Anticoagulants: To reduce the danger of blood clot development, all ECMO circuits must employ systemic anticoagulation, having heparin being the most routinely used anticoagulant. Although there are no commonly acknowledged anticoagulation objectives for ECMO, several centers have chosen an activated partial thromboplastin time of 40 to 60 seconds as a target that offers appropriate circuit anticoagulation while avoiding any possible bleeding problems.

What About Mobilization When Receiving Extracorporeal Support?

Occupational and physical therapy interventions have been found to improve functioning, decrease delirium, and increase ventilator-free days in patients with acute respiratory failure.

While individuals needing ECMO for ARDS are frequently too severely sick to participate in active rehabilitation efforts, it could be achievable in suitable individuals at multimodal physical therapy clinics.
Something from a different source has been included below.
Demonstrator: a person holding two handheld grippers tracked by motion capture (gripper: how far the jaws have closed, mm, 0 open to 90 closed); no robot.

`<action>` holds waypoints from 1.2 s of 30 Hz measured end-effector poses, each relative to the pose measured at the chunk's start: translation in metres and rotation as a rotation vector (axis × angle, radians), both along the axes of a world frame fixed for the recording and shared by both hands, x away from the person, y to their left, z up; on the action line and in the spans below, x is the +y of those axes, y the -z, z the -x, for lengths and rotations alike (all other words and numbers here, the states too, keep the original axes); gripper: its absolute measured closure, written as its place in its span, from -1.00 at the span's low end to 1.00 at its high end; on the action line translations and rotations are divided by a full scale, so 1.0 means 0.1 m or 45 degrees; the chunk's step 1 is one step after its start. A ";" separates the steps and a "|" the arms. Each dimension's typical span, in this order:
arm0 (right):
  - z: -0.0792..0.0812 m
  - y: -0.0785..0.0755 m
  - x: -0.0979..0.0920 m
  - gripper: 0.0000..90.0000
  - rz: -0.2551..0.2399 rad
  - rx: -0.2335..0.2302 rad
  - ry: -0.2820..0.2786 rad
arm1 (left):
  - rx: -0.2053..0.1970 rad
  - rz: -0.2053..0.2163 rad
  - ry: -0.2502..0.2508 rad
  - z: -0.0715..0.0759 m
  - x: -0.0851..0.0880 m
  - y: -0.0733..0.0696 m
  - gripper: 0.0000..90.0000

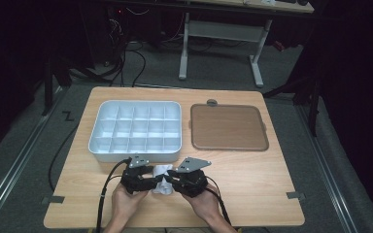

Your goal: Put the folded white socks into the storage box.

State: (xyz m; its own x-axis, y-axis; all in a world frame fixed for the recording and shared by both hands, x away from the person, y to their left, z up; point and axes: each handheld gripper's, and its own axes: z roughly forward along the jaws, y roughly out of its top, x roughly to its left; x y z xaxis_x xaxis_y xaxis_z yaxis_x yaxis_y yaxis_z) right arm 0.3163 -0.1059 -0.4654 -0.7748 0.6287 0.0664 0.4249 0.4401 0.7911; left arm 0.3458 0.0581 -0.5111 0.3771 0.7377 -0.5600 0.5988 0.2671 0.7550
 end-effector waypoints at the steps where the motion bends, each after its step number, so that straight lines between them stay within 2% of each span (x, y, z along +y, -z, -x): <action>1: -0.01 0.03 0.03 0.70 0.009 0.007 -0.004 | 0.004 -0.003 0.000 0.00 -0.02 0.02 0.01; 5: -0.02 0.11 0.05 0.67 0.039 0.017 0.003 | -0.007 -0.008 0.004 0.02 -0.04 0.03 0.05; 7: -0.05 0.23 0.05 0.63 0.068 0.050 0.022 | -0.007 -0.014 0.005 0.02 -0.03 0.04 0.08; 10: -0.06 0.36 0.01 0.62 0.096 0.069 0.045 | 0.017 0.032 -0.009 0.03 0.02 0.09 0.10; 13: -0.09 0.46 -0.06 0.61 0.090 0.100 0.060 | 0.033 0.045 -0.005 0.01 0.01 0.11 0.10; 16: -0.10 0.48 -0.09 0.61 0.085 0.104 0.059 | 0.027 0.034 -0.005 0.02 0.01 0.12 0.10; 20: -0.10 0.52 -0.08 0.61 0.114 0.069 0.037 | 0.036 0.059 -0.027 0.02 0.03 0.15 0.10; 21: -0.10 0.55 -0.10 0.62 0.099 0.080 0.027 | 0.049 0.072 -0.022 0.02 0.04 0.17 0.10; 23: -0.11 0.56 -0.12 0.62 0.094 0.098 0.018 | 0.054 0.066 -0.016 0.01 0.04 0.17 0.10; 29: -0.07 0.59 -0.15 0.62 0.108 0.102 0.005 | 0.056 0.062 -0.017 0.02 0.04 0.18 0.10; 34: -0.05 0.62 -0.17 0.62 0.096 0.103 -0.006 | 0.074 0.070 -0.028 0.01 0.04 0.18 0.09; 36: -0.06 0.62 -0.17 0.62 0.086 0.122 -0.007 | 0.085 0.075 -0.026 0.01 0.06 0.18 0.09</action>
The positive effect of moving ARDS patients on ECMO is not well documented, and it must be balanced against the dangers of rehabilitation in this group of people.

What Are the Complications of Extracorporeal Support?

Some of the possible risks or problems of ECMO include, among other things, bleeding, thrombosis, hemolysis, and infection, which must be evaluated against the prospective benefits while selecting suitable individuals for ECMO treatment. Many institutions have established a lower anticoagulant objective to reduce the risk of bleeding while preserving circuit integrity. Although improvements to extracorporeal technology and procedures and more experience have reduced the incidences of these problems over time, the risk of ECMO persists significantly.

Conclusion:

Despite an absence of rigorous, high-quality evidence, modern-day ECMO is rapidly being regarded as a feasible salvage therapy for individuals with severe ARDS and can potentially enhance lung-protective oxygenation in these individuals, but with questionable benefits.